**Exercise goal**
Below this sentence is a listing; return exactly its lines from the one with "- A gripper" to the one with "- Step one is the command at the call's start", both kept, and nothing more.

**Available records**

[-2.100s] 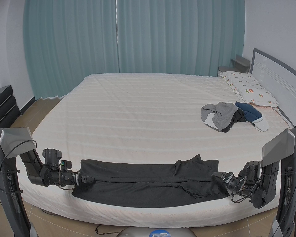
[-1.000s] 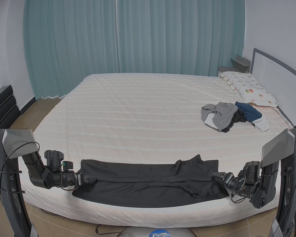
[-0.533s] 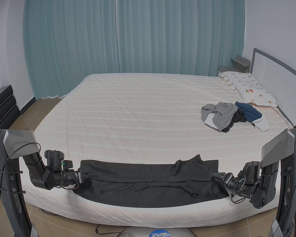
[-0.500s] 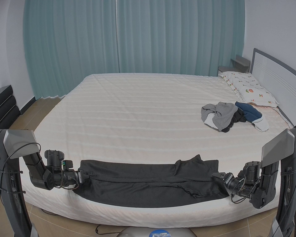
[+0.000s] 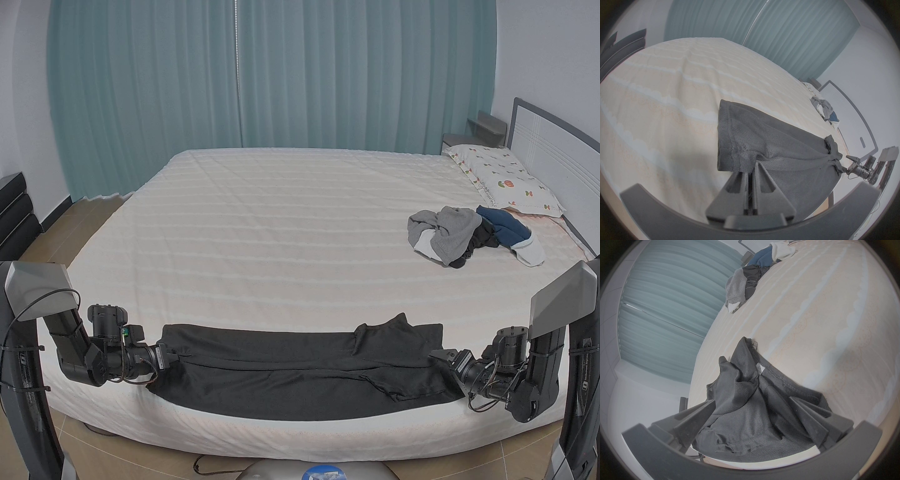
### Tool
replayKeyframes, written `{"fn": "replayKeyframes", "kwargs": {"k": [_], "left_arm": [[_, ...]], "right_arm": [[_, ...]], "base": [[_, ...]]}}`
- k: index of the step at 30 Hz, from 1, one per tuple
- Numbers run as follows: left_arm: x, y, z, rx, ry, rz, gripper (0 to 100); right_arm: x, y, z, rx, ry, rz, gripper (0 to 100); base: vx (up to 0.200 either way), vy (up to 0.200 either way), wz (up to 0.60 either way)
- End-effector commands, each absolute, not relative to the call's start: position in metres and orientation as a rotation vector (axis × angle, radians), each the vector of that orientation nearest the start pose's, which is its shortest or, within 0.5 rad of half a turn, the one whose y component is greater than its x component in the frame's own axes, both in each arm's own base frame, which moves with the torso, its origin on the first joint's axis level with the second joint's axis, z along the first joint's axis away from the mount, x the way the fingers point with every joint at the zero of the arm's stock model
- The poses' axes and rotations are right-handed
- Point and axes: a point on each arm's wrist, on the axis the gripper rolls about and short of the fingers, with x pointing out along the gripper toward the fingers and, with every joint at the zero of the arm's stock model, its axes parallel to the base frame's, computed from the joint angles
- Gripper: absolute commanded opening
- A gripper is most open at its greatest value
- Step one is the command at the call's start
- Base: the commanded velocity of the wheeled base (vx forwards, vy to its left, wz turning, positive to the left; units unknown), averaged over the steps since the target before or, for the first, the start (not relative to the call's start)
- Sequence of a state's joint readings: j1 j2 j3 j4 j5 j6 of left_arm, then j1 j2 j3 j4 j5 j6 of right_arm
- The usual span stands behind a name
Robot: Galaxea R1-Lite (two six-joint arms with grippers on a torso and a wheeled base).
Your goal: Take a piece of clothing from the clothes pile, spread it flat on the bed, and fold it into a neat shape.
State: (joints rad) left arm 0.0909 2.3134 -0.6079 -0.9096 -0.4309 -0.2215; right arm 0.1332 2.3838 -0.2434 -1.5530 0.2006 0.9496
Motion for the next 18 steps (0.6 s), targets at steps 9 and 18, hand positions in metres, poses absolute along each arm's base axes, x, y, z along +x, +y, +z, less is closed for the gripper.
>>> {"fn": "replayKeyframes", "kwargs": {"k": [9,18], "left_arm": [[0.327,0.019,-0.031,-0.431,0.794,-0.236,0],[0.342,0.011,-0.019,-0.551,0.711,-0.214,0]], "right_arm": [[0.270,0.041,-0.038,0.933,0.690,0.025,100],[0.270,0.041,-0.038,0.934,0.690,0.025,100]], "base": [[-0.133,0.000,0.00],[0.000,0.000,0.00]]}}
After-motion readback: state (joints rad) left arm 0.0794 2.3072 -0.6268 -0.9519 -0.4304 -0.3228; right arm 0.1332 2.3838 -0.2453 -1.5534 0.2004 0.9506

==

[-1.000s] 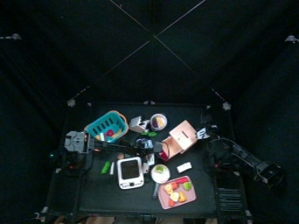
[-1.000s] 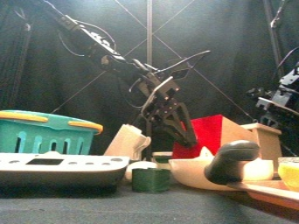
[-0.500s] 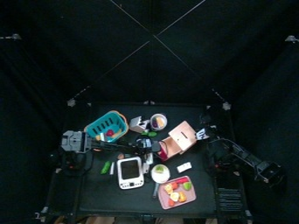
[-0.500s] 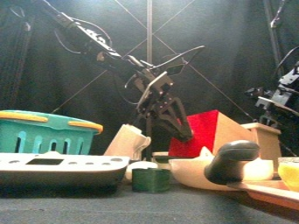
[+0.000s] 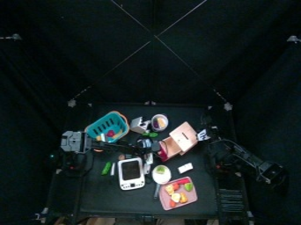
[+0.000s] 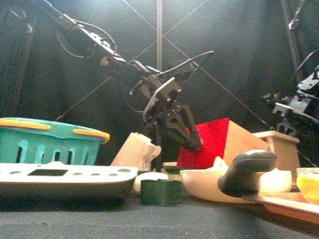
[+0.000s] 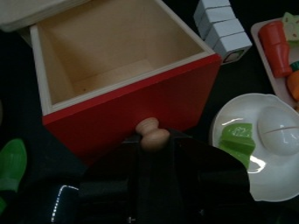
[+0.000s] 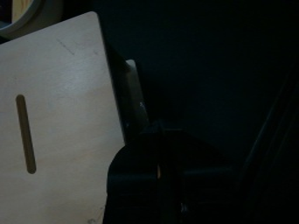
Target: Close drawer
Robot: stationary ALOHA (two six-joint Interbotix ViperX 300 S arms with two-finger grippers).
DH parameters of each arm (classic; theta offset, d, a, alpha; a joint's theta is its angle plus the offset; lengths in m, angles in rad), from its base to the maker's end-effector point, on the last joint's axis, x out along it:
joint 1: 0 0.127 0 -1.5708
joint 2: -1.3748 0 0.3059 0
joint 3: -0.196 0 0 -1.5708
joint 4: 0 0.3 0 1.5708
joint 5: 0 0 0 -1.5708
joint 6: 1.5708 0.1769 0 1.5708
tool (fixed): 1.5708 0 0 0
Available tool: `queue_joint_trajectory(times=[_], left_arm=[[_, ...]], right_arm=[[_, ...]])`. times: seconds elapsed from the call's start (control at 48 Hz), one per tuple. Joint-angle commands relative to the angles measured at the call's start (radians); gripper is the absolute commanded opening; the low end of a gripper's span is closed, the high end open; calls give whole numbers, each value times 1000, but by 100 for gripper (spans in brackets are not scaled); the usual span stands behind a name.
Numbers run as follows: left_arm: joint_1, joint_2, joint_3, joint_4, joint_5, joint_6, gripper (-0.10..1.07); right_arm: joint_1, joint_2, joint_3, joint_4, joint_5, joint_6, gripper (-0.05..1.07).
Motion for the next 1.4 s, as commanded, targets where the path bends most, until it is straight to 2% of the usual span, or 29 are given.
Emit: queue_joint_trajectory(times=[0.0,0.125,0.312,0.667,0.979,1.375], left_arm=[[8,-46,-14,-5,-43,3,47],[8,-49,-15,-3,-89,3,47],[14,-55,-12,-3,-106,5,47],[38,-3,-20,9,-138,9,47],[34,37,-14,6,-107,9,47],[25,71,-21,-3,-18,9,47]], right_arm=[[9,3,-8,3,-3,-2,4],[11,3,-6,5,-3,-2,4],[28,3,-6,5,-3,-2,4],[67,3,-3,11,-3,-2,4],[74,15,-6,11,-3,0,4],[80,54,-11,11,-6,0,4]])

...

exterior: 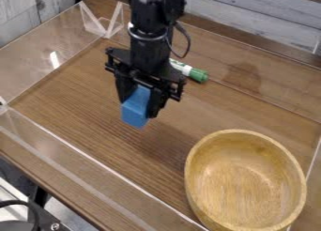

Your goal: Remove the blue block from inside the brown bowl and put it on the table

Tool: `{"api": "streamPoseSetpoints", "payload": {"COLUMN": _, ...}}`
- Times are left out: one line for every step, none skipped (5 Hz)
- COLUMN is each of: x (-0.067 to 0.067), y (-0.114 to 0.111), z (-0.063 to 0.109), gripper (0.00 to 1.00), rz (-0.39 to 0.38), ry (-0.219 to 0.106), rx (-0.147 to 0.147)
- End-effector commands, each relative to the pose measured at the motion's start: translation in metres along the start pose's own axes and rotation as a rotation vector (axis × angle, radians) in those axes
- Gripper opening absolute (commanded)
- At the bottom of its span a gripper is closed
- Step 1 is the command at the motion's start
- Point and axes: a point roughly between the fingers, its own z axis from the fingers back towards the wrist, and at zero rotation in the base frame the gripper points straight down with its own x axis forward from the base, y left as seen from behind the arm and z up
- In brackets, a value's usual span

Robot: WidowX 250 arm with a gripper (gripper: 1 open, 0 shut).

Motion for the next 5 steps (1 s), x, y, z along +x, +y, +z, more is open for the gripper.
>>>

**Exercise result**
- A gripper is most open at its greatest value
- Step one is the command at the call's start

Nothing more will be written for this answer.